El segundo martes de junio, Abel Kreimer, un compañero de colegio, accedió a explicarme trigonometría: yo estaba más perdido que nunca. Saqué fuerza de donde pude y fui a su casa, que era muy lujosa: tenía fondo y pileta. Creo que el padre trabajaba en astilleros o incluso él mismo era dueño de uno. Entré, y lo primero que vi fue una chica que tocaba el piano como los dioses en un living inmenso. Al rato, me enteré de tres cosas. Una: era la hermana menor de Kreimer. Dos: tenía un nombre excéntrico, Raisa. Tres: practicaba una Fantasía de Schumann.
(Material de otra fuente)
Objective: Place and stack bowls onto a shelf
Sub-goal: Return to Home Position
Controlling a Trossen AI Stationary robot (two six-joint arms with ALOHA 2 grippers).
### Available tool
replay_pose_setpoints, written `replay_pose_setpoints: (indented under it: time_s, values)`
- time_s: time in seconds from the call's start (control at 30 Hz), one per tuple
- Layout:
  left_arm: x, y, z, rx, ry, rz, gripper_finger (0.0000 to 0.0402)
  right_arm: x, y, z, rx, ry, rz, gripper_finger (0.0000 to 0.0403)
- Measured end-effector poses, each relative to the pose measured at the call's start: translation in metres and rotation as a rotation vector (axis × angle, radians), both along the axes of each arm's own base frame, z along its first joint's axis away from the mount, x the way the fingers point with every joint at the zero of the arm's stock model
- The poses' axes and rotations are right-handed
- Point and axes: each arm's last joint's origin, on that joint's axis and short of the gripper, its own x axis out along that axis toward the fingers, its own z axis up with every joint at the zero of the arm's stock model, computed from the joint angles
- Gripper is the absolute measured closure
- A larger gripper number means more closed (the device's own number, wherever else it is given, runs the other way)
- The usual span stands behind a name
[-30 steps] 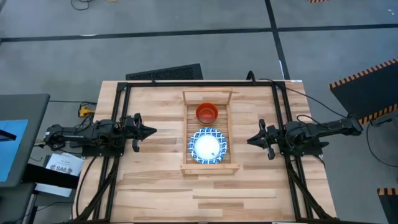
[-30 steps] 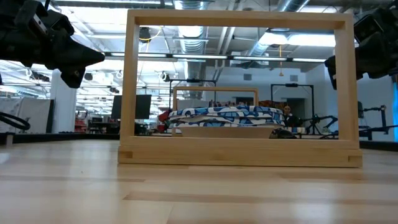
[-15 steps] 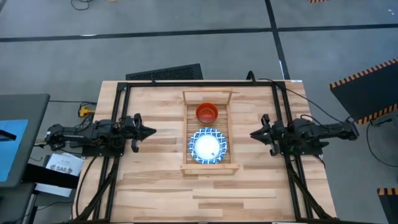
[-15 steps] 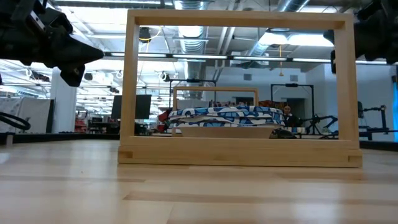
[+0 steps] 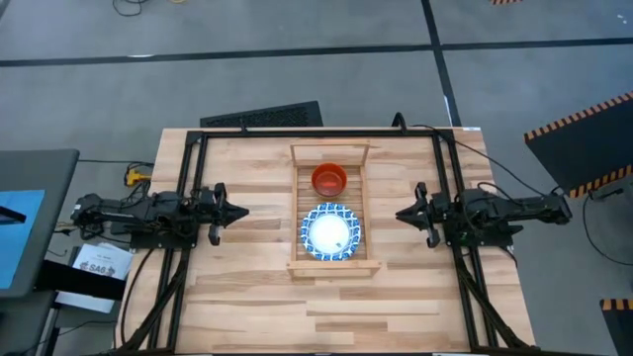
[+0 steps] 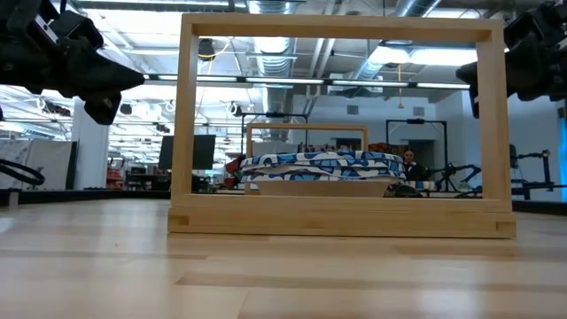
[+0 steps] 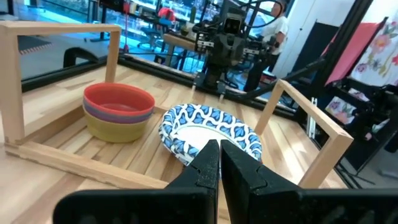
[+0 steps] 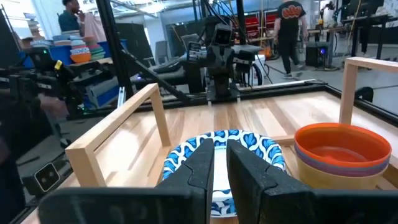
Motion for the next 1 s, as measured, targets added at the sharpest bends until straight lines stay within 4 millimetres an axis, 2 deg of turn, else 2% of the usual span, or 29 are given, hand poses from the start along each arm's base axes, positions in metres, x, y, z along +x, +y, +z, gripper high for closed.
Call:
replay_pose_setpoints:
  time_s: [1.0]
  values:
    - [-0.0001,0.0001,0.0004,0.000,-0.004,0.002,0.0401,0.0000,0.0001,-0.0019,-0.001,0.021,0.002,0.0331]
Con Kreimer nos pusimos a estudiar en la mesa de la cocina. No duramos mucho, cualquier cosa nos distraía. Salimos al jardín y nos tiramos al sol. Raisa también había abandonado su tarea. Ahora fumaba sentada en el pasto. Mi amigo me convidó un Marlboro y le dije que sí. El destino me ponía a prueba y esta vez no podía fallar. Agarré el cigarrillo entre el índice y el mayor y esperé a que me lo encendiera. Disimulé el asco todo lo que pude. El humo me raspó la garganta y bajó hasta los pulmones. Supe que no quedaba otra: había que insistir. Pensé que, más allá de lo que se diga, los vicios son, definitivamente, triunfos de la voluntad.